Why do unified cross-platform metrics matter?
Due to the fast-paced nature of Slack iterations, we were tracking performance separately for each client platform. On Desktop, Android, and iOS, there were different metrics vocabularies and definitions. For instance, we measured app launch time on both iOS and Android, but we called it
cold_start_time_authenticated on iOS and
cold_start on Android. The launch times were tracked with various start and end points. Each platform sent distinct types of properties in the metadata. This made it complicated to understand what exactly was included in the performance metrics and made it hard to make apples-to-apples comparisons.

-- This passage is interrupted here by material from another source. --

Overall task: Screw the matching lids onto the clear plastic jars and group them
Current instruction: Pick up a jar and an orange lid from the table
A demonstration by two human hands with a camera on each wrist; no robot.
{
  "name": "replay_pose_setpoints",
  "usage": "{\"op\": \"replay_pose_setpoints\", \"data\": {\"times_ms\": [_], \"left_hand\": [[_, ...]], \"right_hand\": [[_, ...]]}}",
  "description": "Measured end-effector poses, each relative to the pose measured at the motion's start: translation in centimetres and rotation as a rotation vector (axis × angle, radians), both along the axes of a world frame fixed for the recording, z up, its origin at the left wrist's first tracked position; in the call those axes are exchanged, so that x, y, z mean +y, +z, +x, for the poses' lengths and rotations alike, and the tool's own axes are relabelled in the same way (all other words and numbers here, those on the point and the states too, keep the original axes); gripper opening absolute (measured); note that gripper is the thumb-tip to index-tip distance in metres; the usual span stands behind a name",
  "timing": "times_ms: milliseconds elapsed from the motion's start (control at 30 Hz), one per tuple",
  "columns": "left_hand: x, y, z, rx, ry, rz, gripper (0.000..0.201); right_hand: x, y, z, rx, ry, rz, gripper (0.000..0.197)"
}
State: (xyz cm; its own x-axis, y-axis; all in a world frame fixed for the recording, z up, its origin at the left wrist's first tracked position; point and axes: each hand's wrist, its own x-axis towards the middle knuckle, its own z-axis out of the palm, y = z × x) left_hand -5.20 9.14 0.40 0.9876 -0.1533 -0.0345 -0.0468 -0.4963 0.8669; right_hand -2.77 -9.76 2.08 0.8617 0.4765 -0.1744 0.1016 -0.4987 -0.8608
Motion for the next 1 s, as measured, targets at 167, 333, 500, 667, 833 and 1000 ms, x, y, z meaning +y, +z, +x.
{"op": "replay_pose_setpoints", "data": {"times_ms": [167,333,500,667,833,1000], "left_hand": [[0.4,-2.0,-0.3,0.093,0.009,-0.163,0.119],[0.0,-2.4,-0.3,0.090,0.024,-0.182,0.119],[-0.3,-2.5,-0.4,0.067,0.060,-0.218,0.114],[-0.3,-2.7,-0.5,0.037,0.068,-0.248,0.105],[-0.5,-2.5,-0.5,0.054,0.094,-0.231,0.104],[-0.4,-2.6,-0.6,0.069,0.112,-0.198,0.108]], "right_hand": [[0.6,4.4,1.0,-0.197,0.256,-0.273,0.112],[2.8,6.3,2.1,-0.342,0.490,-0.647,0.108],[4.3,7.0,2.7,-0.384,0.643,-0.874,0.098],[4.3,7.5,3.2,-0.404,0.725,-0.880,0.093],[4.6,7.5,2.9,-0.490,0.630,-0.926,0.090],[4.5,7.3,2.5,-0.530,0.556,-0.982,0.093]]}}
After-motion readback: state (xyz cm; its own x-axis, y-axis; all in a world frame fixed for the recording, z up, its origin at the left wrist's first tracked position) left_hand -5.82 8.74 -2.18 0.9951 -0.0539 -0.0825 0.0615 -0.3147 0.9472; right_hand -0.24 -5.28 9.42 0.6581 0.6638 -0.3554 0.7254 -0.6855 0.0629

Additionally, each platform was gathering ad-hoc performance logs along the way — some out of sync and not maintained anymore — resulting in multiple metrics tracking the performance of similar processes with slight variance. For data analysts and product managers, it created a maze of metrics that was difficult to navigate, with no guarantee they were looking at the right performance stats. They also had to keep track of the list of exceptions and edge cases on each platform to be aligned with a shared goal.
We need common metrics vocabularies and definitions across platforms for many reasons:
Internally, we want to be able to collect accurate results to help make business and product decisions. They provide us with aligned benchmarks and objectives for measurable goals. We also want them to be the north stars for performance targets that help us understand the impact of product changes on app performance.
Externally, our customers are cross-platform. They start the morning by checking notifications on the phone, come into the office and work on the Desktop app during the day, and finish a couple of messages on mobile apps on their commute home. It’s crucial to provide a consistently good app performance for them despite the devices or platforms they use. We need the metrics to be reliable, so we can show customers the performance status and trend of our apps across devices, to identify the focus area of their expectation, and to demonstrate the progress of continuous improvements.
For the metrics to be clearly defined and easily actionable, we need a clear protocol for the platforms to follow. We defined a shared interface for a batch of cross-platform performance metrics, including launch time, channel switch time, and frame rate stats. We use Thrift for the performance metrics specification, which provides us with a unified and language-neutral interface with strongly typed metadata. For the next iteration, we are exploring options towards using Protocol Buffers, which have better support on Swift. The specification serves as an agreement on the structure and data types of the metrics and their parameters. It makes data aggregation, formatting, and monitoring simple for the data analysts. A single data pipeline not only prevents repeating the work for each platform but also makes it possible to compare the performance data on the Desktop, iOS, and Android side by side. We can easily slice and investigate the stats to generate insights and encourage cross-team collaboration in performance improvements.
In brief, there are three key advantages to having unified cross-platform metrics:
- Meet performance expectation consistently with shared performance goals
- Improve communication internally and externally with common metrics definition and implementation
- Have a single data pipeline for data aggregation and analytics
Now let’s look at a case study of the app launch time and how we benefited from united performance metrics across Desktop, iOS, and Android client apps.
Tackle app launch time tracking
First impressions matter when it comes to both people and apps. It’s essential to bring the most relevant and updated information to the user during each app launch. To ensure this, we needed to accurately track the current launch time for users on various devices.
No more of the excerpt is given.